> Exercise prompt: Output only the stretch of the listing that starts at the line containing "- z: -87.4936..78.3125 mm" and ends at the line containing "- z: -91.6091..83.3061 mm", reproduced exactly with both ends.

> Recorded information:

►

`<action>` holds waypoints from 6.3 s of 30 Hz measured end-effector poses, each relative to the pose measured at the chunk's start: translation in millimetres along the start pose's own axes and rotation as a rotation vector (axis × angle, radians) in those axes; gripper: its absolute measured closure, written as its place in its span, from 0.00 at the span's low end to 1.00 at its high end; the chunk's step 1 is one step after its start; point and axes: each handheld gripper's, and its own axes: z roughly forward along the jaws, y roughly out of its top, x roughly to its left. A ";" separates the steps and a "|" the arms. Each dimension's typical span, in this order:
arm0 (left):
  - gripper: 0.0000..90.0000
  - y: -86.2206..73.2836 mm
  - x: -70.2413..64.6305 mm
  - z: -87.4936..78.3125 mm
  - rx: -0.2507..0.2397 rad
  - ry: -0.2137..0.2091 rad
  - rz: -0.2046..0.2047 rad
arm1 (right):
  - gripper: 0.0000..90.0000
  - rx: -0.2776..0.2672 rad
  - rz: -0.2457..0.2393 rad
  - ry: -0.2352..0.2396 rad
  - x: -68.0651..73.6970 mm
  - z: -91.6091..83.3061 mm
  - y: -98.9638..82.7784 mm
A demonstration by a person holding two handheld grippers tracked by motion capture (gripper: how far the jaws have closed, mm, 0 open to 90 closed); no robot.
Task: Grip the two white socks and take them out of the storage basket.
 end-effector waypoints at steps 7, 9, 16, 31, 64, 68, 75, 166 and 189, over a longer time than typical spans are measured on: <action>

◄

> Reply to the exercise:
  - z: -87.4936..78.3125 mm
  - rx: -0.2507..0.2397 rad
  - ry: -0.2137..0.2091 rad
  - rz: -0.2046..0.2047 rad
arm1 (right):
  - gripper: 0.0000..90.0000
  - rx: -0.2776..0.2672 rad
  - rz: -0.2457..0.2393 rad
  - ry: -0.2352..0.2396 rad
  - x: -68.0651..73.6970 mm
  - z: -91.6091..83.3061 mm

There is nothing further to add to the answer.